§ WORK TO BE COMPLETED:
Find the string "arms" in the records. Copy each line that has it.

§ SUPPLIED DATA:
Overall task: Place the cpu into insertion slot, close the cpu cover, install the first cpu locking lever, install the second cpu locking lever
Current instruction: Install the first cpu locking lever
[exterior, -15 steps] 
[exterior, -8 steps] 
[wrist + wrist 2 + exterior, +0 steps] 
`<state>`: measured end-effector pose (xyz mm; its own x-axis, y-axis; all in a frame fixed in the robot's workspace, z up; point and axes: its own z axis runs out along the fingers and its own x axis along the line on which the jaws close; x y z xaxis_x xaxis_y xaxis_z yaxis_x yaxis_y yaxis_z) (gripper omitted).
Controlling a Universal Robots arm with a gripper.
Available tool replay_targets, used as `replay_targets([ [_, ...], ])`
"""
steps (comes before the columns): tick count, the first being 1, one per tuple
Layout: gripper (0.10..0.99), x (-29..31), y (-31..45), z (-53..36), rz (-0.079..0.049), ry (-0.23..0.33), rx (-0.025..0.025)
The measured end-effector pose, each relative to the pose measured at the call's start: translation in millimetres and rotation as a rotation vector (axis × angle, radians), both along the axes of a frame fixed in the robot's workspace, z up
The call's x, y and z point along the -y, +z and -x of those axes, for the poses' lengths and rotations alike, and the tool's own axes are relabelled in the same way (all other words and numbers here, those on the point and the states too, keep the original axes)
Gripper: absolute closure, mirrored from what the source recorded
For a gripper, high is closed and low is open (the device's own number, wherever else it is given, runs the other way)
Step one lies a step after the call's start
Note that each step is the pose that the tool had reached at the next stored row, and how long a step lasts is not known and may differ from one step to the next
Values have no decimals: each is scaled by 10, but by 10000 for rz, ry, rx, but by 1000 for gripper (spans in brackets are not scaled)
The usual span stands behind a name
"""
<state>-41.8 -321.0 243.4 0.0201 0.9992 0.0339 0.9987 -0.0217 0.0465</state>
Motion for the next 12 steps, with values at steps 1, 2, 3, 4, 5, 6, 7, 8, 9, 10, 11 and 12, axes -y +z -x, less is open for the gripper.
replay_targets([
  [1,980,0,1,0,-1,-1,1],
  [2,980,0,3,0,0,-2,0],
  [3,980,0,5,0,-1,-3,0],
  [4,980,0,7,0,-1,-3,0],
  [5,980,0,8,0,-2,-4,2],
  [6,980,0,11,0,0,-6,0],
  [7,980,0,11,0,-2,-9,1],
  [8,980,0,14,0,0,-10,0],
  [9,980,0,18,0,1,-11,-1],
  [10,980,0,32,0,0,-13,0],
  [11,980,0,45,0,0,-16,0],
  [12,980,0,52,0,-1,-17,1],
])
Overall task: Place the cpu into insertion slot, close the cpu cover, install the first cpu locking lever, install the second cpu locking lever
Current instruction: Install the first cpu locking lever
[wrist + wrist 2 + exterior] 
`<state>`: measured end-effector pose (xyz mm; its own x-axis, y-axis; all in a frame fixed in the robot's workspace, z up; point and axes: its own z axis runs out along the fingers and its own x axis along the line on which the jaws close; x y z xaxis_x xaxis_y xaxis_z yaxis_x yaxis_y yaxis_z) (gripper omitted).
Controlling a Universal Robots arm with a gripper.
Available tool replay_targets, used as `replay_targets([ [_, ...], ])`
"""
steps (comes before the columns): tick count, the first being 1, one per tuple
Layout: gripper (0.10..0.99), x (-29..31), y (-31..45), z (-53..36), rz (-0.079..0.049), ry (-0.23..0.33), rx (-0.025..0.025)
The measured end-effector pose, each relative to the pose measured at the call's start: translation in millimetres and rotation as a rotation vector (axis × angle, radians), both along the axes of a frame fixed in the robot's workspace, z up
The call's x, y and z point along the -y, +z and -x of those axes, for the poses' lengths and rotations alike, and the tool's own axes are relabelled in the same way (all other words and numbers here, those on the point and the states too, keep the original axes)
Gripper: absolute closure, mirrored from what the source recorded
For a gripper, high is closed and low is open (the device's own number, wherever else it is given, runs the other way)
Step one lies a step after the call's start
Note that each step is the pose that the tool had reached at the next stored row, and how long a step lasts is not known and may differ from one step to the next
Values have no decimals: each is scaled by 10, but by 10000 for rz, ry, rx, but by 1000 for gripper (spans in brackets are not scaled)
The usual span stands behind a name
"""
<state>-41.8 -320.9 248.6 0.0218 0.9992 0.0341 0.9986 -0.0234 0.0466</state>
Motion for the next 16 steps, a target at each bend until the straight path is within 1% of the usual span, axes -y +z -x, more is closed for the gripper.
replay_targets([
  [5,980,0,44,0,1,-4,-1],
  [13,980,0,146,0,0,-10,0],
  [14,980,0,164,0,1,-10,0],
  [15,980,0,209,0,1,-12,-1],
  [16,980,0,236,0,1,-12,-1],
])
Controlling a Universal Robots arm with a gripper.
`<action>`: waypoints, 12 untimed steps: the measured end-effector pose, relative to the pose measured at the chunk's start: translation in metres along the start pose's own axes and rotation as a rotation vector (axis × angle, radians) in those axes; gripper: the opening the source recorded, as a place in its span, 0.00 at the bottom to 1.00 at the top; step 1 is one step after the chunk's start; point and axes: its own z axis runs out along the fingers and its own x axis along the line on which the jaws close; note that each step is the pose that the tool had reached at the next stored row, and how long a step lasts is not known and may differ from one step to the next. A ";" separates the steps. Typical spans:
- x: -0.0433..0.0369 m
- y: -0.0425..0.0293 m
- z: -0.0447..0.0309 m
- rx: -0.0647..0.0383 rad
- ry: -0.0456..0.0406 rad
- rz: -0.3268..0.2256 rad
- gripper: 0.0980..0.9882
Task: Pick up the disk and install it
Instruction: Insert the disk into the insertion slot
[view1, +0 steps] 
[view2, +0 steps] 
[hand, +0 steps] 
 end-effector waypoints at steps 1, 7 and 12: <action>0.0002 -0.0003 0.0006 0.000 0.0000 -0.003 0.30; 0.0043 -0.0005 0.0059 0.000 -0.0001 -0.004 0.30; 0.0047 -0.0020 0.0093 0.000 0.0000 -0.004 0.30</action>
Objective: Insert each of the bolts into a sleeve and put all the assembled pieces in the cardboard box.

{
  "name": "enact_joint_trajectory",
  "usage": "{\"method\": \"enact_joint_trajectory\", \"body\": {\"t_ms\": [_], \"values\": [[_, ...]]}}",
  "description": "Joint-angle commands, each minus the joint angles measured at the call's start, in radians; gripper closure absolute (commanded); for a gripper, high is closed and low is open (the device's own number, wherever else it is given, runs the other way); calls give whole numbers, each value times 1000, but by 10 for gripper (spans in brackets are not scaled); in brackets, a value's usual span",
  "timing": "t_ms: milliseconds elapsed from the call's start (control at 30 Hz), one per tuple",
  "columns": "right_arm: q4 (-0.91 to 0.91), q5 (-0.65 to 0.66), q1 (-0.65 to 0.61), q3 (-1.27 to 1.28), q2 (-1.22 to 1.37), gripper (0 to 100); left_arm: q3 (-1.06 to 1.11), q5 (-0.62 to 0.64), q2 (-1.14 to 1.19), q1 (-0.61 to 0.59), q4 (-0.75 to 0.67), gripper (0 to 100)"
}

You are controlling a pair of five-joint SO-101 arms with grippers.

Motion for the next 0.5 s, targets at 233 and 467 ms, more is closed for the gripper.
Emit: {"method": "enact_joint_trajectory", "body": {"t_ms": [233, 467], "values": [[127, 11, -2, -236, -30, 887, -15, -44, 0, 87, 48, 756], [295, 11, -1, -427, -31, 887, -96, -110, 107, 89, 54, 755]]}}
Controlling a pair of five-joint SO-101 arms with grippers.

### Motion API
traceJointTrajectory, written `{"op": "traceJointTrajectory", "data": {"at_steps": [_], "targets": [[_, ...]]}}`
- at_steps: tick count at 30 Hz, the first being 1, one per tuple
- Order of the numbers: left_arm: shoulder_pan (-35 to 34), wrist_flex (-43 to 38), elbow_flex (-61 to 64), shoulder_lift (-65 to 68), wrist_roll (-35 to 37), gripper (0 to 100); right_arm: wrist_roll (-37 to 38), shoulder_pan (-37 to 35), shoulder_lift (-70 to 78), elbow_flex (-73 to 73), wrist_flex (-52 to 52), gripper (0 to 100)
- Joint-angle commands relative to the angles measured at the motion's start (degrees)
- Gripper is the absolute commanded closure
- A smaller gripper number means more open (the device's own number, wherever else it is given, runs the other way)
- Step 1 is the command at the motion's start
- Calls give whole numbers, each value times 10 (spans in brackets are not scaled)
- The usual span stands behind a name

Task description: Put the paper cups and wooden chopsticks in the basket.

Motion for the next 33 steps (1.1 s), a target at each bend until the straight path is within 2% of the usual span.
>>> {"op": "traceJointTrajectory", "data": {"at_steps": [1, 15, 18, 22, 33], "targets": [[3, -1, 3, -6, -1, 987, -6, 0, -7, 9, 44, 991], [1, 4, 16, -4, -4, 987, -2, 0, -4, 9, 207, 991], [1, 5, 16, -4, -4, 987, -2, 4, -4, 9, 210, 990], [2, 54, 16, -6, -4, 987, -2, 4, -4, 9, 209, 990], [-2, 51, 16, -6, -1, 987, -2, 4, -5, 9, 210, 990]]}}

§ TASK RESPONSE:
You are controlling a pair of five-joint SO-101 arms with grippers.
Controlling a pair of five-joint SO-101 arms with grippers.

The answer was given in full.